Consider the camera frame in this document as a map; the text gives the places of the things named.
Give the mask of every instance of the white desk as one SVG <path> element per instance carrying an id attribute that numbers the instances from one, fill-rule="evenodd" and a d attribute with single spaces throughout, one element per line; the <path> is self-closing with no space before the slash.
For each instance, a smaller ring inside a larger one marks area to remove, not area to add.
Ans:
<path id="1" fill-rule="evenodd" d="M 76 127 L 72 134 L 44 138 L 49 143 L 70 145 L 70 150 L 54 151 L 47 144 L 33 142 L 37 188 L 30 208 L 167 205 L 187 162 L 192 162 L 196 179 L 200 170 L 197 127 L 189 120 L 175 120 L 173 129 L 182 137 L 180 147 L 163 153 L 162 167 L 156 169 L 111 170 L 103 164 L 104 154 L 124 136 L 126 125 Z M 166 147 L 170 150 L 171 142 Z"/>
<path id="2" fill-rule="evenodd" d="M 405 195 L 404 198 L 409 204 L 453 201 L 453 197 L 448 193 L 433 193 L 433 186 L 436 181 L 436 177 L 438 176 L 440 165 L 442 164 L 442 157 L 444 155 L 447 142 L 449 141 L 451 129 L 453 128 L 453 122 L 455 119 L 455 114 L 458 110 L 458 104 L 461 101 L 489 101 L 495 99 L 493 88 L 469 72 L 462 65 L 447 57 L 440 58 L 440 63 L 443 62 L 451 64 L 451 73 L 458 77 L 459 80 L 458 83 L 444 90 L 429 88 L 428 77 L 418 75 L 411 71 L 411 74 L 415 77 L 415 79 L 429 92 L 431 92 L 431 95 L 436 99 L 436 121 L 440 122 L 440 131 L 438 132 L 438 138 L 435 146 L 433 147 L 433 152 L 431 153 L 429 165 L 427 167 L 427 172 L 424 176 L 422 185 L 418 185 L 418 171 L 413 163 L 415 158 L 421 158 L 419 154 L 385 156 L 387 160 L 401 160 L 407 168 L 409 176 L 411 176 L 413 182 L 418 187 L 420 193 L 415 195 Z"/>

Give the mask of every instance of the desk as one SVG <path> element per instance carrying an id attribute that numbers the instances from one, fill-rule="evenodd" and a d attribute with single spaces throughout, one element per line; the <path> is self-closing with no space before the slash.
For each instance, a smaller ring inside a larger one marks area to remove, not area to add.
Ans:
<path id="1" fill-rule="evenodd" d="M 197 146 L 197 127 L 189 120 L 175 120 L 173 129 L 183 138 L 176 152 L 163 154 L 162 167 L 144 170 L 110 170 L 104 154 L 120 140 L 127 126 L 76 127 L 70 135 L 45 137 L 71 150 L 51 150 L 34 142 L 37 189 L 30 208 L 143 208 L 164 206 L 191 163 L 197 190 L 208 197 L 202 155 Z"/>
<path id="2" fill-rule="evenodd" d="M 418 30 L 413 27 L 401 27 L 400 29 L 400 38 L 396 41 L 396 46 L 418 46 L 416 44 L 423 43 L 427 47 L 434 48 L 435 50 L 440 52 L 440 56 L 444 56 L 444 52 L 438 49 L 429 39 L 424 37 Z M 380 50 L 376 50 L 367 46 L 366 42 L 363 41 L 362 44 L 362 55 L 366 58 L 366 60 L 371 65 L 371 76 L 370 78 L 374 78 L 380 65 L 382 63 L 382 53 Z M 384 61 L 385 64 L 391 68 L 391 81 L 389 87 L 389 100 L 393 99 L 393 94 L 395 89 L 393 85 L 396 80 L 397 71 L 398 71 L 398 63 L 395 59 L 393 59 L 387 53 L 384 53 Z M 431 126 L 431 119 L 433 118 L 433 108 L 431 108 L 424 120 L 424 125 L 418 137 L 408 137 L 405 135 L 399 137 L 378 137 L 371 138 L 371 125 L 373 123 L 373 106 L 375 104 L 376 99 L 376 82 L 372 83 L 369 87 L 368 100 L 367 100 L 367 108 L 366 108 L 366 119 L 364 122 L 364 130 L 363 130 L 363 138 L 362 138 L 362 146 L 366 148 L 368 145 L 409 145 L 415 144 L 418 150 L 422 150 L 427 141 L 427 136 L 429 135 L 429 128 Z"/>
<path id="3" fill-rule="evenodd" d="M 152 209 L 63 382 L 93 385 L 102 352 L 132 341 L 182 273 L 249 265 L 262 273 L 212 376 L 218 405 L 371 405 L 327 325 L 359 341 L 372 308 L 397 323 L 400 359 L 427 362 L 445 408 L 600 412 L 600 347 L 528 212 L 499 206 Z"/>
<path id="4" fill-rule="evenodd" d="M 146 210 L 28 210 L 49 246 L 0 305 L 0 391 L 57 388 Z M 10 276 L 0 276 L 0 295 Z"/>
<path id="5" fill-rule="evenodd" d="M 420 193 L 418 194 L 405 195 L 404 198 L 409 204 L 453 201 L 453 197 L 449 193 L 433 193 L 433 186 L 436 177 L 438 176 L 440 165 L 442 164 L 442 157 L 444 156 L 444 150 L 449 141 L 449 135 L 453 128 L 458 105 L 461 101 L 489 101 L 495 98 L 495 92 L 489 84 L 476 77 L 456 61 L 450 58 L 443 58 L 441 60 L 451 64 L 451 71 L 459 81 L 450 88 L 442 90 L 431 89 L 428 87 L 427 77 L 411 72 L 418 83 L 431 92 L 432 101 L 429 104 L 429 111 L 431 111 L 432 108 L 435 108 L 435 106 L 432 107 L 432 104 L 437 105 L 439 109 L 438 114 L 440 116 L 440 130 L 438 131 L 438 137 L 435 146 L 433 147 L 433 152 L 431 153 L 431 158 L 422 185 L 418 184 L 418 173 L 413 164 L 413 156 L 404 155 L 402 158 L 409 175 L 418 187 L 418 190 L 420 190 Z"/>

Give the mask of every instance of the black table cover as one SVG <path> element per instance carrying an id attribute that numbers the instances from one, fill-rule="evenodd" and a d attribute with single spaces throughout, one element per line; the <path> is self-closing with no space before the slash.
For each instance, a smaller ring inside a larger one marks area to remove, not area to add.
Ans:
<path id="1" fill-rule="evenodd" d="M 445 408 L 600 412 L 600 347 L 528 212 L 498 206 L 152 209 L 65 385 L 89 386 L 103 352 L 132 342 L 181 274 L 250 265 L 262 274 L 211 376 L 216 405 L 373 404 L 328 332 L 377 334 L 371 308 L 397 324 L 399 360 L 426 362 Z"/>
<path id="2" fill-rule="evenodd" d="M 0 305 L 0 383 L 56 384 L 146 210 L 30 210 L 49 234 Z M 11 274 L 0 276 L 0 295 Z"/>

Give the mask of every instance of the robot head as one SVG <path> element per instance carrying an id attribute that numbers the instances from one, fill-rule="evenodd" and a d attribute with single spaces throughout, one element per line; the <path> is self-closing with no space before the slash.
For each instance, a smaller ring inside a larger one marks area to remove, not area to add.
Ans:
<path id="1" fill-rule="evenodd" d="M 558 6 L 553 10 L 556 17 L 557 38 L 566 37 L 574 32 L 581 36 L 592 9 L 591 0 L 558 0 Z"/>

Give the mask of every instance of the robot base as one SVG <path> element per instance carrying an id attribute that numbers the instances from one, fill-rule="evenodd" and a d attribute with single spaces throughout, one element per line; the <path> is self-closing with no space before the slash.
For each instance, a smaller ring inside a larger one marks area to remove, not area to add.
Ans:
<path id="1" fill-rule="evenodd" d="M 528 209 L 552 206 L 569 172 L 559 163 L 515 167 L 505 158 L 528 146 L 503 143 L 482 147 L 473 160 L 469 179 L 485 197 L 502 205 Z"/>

————

▶ _Task prompt_
The required output is all of the material, word for word.

▶ _Solution for this exercise_
Consider the camera frame in this document as a map; the text gives the places of the things named.
Give the mask of every instance of the white desk as one SVG <path> element per instance carrying an id attribute that numbers the instances from one, fill-rule="evenodd" and a d attribute with single spaces throughout, one element per line; the <path> is self-closing with no space before the slash.
For each instance, a smaller ring inside a larger one marks area to remove, not area to add.
Ans:
<path id="1" fill-rule="evenodd" d="M 76 127 L 72 134 L 44 138 L 49 143 L 70 145 L 70 150 L 54 151 L 47 144 L 33 142 L 37 188 L 30 208 L 167 205 L 187 162 L 192 162 L 196 179 L 200 170 L 197 127 L 189 120 L 175 120 L 173 129 L 182 137 L 180 147 L 163 153 L 162 167 L 156 169 L 111 170 L 103 164 L 104 154 L 124 136 L 126 125 Z M 166 147 L 170 150 L 171 142 Z"/>
<path id="2" fill-rule="evenodd" d="M 405 195 L 404 198 L 409 204 L 453 201 L 453 197 L 448 193 L 433 193 L 433 186 L 436 181 L 436 177 L 438 176 L 440 165 L 442 164 L 442 157 L 444 155 L 447 142 L 449 141 L 451 129 L 453 128 L 453 122 L 455 119 L 455 114 L 458 110 L 458 104 L 461 101 L 489 101 L 495 99 L 493 88 L 469 72 L 462 65 L 447 57 L 440 58 L 440 63 L 443 62 L 451 64 L 451 73 L 458 77 L 459 80 L 458 83 L 444 90 L 429 88 L 428 77 L 418 75 L 411 71 L 411 74 L 415 77 L 415 79 L 429 92 L 431 92 L 431 95 L 436 99 L 436 121 L 440 122 L 440 131 L 438 132 L 438 138 L 435 146 L 433 147 L 433 152 L 431 153 L 429 165 L 427 167 L 427 172 L 424 176 L 422 185 L 418 185 L 418 171 L 413 163 L 415 158 L 421 158 L 419 154 L 385 156 L 387 160 L 401 160 L 407 168 L 409 176 L 411 176 L 413 182 L 418 187 L 420 193 L 415 195 Z"/>

Give the mask of every instance of the desk as one SVG <path> element per instance carrying an id attribute that numbers the instances from one, fill-rule="evenodd" and a d attribute with single spaces throughout, one element per line; the <path> is self-closing with no space before the slash.
For each instance, a smaller ring inside a larger one marks area to remove, not area to add.
Ans:
<path id="1" fill-rule="evenodd" d="M 197 146 L 197 127 L 189 120 L 175 120 L 173 129 L 183 138 L 176 152 L 163 154 L 162 167 L 144 170 L 110 170 L 104 154 L 120 140 L 127 126 L 76 127 L 70 135 L 45 137 L 71 150 L 51 150 L 34 142 L 37 189 L 30 208 L 143 208 L 164 206 L 191 163 L 197 190 L 208 197 L 202 155 Z"/>
<path id="2" fill-rule="evenodd" d="M 418 30 L 413 27 L 401 27 L 400 29 L 400 38 L 396 41 L 396 46 L 418 46 L 416 44 L 423 43 L 427 47 L 434 48 L 435 50 L 440 52 L 440 56 L 444 56 L 444 52 L 438 49 L 429 39 L 424 37 Z M 380 50 L 376 50 L 367 46 L 366 42 L 363 41 L 362 44 L 362 55 L 366 58 L 366 60 L 371 65 L 371 76 L 370 78 L 374 78 L 380 65 L 382 63 L 382 53 Z M 384 61 L 385 64 L 391 68 L 391 81 L 389 87 L 389 100 L 393 99 L 393 94 L 395 89 L 393 85 L 396 80 L 397 71 L 398 71 L 398 63 L 395 59 L 393 59 L 387 53 L 384 53 Z M 431 126 L 431 119 L 433 118 L 433 108 L 431 108 L 424 120 L 424 125 L 418 137 L 408 137 L 405 135 L 399 137 L 378 137 L 371 138 L 371 125 L 373 123 L 373 106 L 375 104 L 376 99 L 376 82 L 372 83 L 369 87 L 368 100 L 367 100 L 367 108 L 366 108 L 366 119 L 364 122 L 364 130 L 363 130 L 363 138 L 362 138 L 362 146 L 366 148 L 368 145 L 409 145 L 415 144 L 418 150 L 422 150 L 427 141 L 427 136 L 429 135 L 429 128 Z"/>
<path id="3" fill-rule="evenodd" d="M 152 209 L 63 382 L 93 385 L 102 352 L 132 341 L 182 273 L 249 265 L 262 273 L 212 376 L 218 405 L 371 405 L 327 325 L 359 341 L 372 308 L 397 323 L 400 359 L 427 362 L 445 408 L 600 412 L 600 347 L 528 212 L 499 206 Z"/>
<path id="4" fill-rule="evenodd" d="M 146 210 L 28 210 L 49 246 L 0 305 L 0 391 L 57 388 Z M 10 276 L 0 276 L 0 295 Z"/>
<path id="5" fill-rule="evenodd" d="M 420 193 L 418 194 L 405 195 L 404 198 L 409 204 L 453 201 L 453 197 L 449 193 L 433 193 L 433 186 L 436 177 L 438 176 L 440 165 L 442 164 L 442 157 L 444 156 L 444 150 L 449 141 L 449 135 L 453 128 L 458 105 L 461 101 L 489 101 L 495 98 L 495 92 L 489 84 L 476 77 L 456 61 L 450 58 L 443 58 L 441 60 L 451 64 L 451 71 L 459 81 L 450 88 L 442 90 L 431 89 L 428 87 L 427 77 L 411 72 L 418 83 L 431 92 L 432 101 L 429 104 L 429 111 L 431 111 L 432 108 L 435 108 L 435 106 L 432 107 L 432 104 L 437 105 L 439 109 L 438 114 L 440 116 L 440 130 L 438 131 L 438 137 L 435 146 L 433 147 L 433 152 L 431 153 L 431 158 L 422 185 L 418 184 L 418 173 L 413 164 L 413 156 L 404 155 L 402 158 L 409 175 L 418 187 L 418 190 L 420 190 Z"/>

Give the mask of every instance of the black table cover as one SVG <path> element per instance carrying an id attribute that numbers the instances from one, fill-rule="evenodd" and a d attribute with single spaces throughout, one element per line; the <path> is self-closing with no space before the slash.
For each instance, a smaller ring inside a larger one marks area to remove, not area to add.
Ans:
<path id="1" fill-rule="evenodd" d="M 445 408 L 600 412 L 600 347 L 528 212 L 498 206 L 152 209 L 65 385 L 89 386 L 103 352 L 132 342 L 181 274 L 250 265 L 262 274 L 211 376 L 216 405 L 373 404 L 328 332 L 377 334 L 371 308 L 397 324 L 399 360 L 426 362 Z"/>
<path id="2" fill-rule="evenodd" d="M 0 305 L 0 383 L 56 384 L 146 210 L 30 210 L 49 234 Z M 11 274 L 0 276 L 0 295 Z"/>

Give the mask of every instance of the robot head as one SVG <path> element per instance carrying an id attribute that numbers the instances from one, fill-rule="evenodd" and a d attribute with single spaces throughout, one element per line; the <path> is self-closing with no space before the slash.
For each instance, a smaller ring inside a larger one marks area to remove, not area to add.
Ans:
<path id="1" fill-rule="evenodd" d="M 558 6 L 553 10 L 556 17 L 557 38 L 566 37 L 574 32 L 581 36 L 592 9 L 591 0 L 558 0 Z"/>

Give the mask of every instance of the robot base as one SVG <path> element per instance carrying an id attribute that numbers the instances from one, fill-rule="evenodd" and a d attribute with single spaces throughout, one element per line; the <path> is self-closing with no space before the slash.
For each instance, a smaller ring inside a larger one marks area to remove, not area to add.
Ans:
<path id="1" fill-rule="evenodd" d="M 528 209 L 552 206 L 569 172 L 559 163 L 515 167 L 505 158 L 528 146 L 503 143 L 482 147 L 473 160 L 469 179 L 485 197 L 502 205 Z"/>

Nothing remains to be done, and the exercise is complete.